RE: [PATCH] ARCv2: MCIP: Deprecate setting of affinity in Device Tree

From: Yuriy Kolerov
Date: Mon Nov 14 2016 - 09:35:15 EST


Hi Marc,

> -----Original Message-----
> From: Marc Zyngier [mailto:marc.zyngier@xxxxxxx]
> Sent: Friday, November 11, 2016 6:29 PM
> To: Yuriy Kolerov <yuriy.kolerov@xxxxxxxxxxxx>; linux-snps-
> arc@xxxxxxxxxxxxxxxxxxx
> Cc: Vineet.Gupta1@xxxxxxxxxxxx; Alexey.Brodkin@xxxxxxxxxxxx;
> tglx@xxxxxxxxxxxxx; linux-kernel@xxxxxxxxxxxxxxx
> Subject: Re: [PATCH] ARCv2: MCIP: Deprecate setting of affinity in Device
> Tree
>
> Hi Yuriy,
>
> On 11/11/16 14:38, Yuriy Kolerov wrote:
> > Ignore value of interrupt distribution mode for common interrupts in
> > IDU since setting of affinity using value from Device Tree is
> > deprecated in ARC. Originally it is done in idu_irq_xlate() function
> > and it is semantically wrong and does not guaranty that an affinity
> > value will be set properly.
> >
> > However it is necessary to set a default affinity value manually for
> > all common interrupts since initially all of them are disabled by IDU
> > (a CPU mask for common interrupts is set to 0 after CPU reset) and in
> > some cases the kernel cannot do it itself after initialization of
> > endpoint devices (e.g. when IRQ chip below of IDU does not support
> > setting of affinity and it cannot propagate an affinity value to IDU).
> >
> > By default send all common interrupts to the first online CPU.
> > Usually it is a boot CPU. If the kernel is built without support of
> > SMP then idu_irq_set_affinity() must be called manually since
> > irq_set_affinity() does nothing in this case.
> >
> > Signed-off-by: Yuriy Kolerov <yuriy.kolerov@xxxxxxxxxxxx>
> > ---
> > .../interrupt-controller/snps,archs-idu-intc.txt | 3 ++
> > arch/arc/kernel/mcip.c | 51 +++++++++-------------
> > 2 files changed, 24 insertions(+), 30 deletions(-)
> >
> > diff --git
> > a/Documentation/devicetree/bindings/interrupt-controller/snps,archs-id
> > u-intc.txt
> > b/Documentation/devicetree/bindings/interrupt-controller/snps,archs-id
> > u-intc.txt
> > index 0dcb7c7..0607bab 100644
> > ---
> > a/Documentation/devicetree/bindings/interrupt-controller/snps,archs-id
> > u-intc.txt
> > +++ b/Documentation/devicetree/bindings/interrupt-controller/snps,arch
> > +++ s-idu-intc.txt
> > @@ -15,6 +15,9 @@ Properties:
> > Second cell specifies the irq distribution mode to cores
> > 0=Round Robin; 1=cpu0, 2=cpu1, 4=cpu2, 8=cpu3
> >
> > + The second cell in interrupts property is deprecated and ignored.
> > + All common interrupts are sent to the boot CPU core by default.
> > +
>
> <pedantic hat on>
> This comment only affects the behaviour of the driver, and not the
> hardware.

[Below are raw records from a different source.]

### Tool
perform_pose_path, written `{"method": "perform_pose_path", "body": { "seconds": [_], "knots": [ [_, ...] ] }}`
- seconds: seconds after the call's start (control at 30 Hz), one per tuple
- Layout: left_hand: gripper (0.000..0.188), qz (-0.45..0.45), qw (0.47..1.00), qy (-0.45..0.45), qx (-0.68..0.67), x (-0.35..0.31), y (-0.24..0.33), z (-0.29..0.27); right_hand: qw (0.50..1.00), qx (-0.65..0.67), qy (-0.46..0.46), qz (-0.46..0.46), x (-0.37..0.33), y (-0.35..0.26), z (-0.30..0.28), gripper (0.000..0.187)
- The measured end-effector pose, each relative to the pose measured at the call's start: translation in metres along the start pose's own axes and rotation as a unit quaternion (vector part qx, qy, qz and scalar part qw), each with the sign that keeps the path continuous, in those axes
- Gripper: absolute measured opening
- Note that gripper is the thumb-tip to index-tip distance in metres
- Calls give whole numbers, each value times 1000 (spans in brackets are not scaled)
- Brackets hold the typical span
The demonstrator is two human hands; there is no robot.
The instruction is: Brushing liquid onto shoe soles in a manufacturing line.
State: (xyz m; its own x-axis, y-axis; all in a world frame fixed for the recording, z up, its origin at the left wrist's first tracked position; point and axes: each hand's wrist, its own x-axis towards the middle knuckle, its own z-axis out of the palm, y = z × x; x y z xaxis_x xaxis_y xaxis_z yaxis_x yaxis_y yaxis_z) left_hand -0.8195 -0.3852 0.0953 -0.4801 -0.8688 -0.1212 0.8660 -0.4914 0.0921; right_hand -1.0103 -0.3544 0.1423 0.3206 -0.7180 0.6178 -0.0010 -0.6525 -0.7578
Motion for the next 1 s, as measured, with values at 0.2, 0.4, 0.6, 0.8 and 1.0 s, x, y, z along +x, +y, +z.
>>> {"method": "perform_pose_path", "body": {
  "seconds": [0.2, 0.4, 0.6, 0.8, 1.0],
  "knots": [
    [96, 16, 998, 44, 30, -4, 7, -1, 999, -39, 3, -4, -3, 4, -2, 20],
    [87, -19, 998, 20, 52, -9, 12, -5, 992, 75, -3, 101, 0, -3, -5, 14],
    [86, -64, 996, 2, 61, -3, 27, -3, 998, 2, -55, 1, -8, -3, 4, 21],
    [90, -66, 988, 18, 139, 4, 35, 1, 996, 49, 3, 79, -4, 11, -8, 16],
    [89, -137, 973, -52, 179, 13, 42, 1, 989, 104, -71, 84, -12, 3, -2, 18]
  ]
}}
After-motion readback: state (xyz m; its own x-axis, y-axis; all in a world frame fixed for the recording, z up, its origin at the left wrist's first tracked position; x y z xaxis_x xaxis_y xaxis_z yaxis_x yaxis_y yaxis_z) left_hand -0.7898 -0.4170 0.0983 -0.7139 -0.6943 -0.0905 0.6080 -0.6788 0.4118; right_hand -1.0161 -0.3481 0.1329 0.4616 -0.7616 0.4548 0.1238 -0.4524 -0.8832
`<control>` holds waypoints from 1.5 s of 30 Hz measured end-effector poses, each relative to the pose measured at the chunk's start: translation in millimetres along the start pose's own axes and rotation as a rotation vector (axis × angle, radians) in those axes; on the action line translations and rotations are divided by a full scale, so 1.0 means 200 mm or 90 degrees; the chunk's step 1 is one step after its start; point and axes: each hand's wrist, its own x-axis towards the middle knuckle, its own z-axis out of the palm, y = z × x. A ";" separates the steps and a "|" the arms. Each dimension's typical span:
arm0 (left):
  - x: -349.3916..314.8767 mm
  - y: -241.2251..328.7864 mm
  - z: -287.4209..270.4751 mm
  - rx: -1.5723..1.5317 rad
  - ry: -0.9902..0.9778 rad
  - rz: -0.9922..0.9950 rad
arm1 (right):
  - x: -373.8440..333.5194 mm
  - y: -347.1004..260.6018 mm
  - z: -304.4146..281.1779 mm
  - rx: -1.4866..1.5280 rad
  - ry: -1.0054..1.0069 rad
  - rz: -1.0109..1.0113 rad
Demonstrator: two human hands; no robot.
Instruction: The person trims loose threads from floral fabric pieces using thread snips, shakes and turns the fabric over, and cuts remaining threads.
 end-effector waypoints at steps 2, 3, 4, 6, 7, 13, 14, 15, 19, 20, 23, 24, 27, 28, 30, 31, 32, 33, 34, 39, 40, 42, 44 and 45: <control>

I'd rather see something along the lines of:
>
> "The second cell is only a hint, and an operating system is free to ignore it."
>
> > intc accessed via the special ARC AUX register interface, hence "reg"
> property
> > is not specified.
> >
> > diff --git a/arch/arc/kernel/mcip.c b/arch/arc/kernel/mcip.c index
> > 6d90e4b..f36b8d7 100644
> > --- a/arch/arc/kernel/mcip.c
> > +++ b/arch/arc/kernel/mcip.c
> > @@ -174,7 +174,6 @@ static void idu_irq_unmask(struct irq_data *data)
> > raw_spin_unlock_irqrestore(&mcip_lock, flags); }
> >
> > -#ifdef CONFIG_SMP
> > static int
> > idu_irq_set_affinity(struct irq_data *data, const struct cpumask
> *cpumask,
> > bool force)
> > @@ -204,7 +203,6 @@ idu_irq_set_affinity(struct irq_data *data, const
> > struct cpumask *cpumask,
> >
> > return IRQ_SET_MASK_OK;
> > }
> > -#endif
> >
> > static struct irq_chip idu_irq_chip = {
> > .name = "MCIP IDU Intc",
> > @@ -228,9 +226,24 @@ static void idu_cascade_isr(struct irq_desc
> > *desc)
> >
> > static int idu_irq_map(struct irq_domain *d, unsigned int virq,
> > irq_hw_number_t hwirq) {
> > + cpumask_t affinity;
> > +
> > irq_set_chip_and_handler(virq, &idu_irq_chip, handle_level_irq);
> > irq_set_status_flags(virq, IRQ_MOVE_PCNTXT);
> >
> > + /* By default send all common interrupts to the first online CPU.
> > + * Usually it is a boot CPU. If the kernel is built without support
> > + * of SMP then idu_irq_set_affinity() must be called manually since
> > + * irq_set_affinity() does nothing in this case.
> > + */
> > + cpumask_copy(&affinity,
> cpumask_of(cpumask_first(cpu_online_mask)));
> > +
> > +#ifdef CONFIG_SMP
> > + irq_set_affinity(virq, &affinity);
>
> Ghhhaaaaahhhh. Please don't do that. You are now re-entering the IRQ
> framework, and there is no guarantee that this is safe (what locks are being
> held???). At that stage, you don't even know if the irq_desc exists yet. And
> since you're not testing the return value, you can't even know if that worked.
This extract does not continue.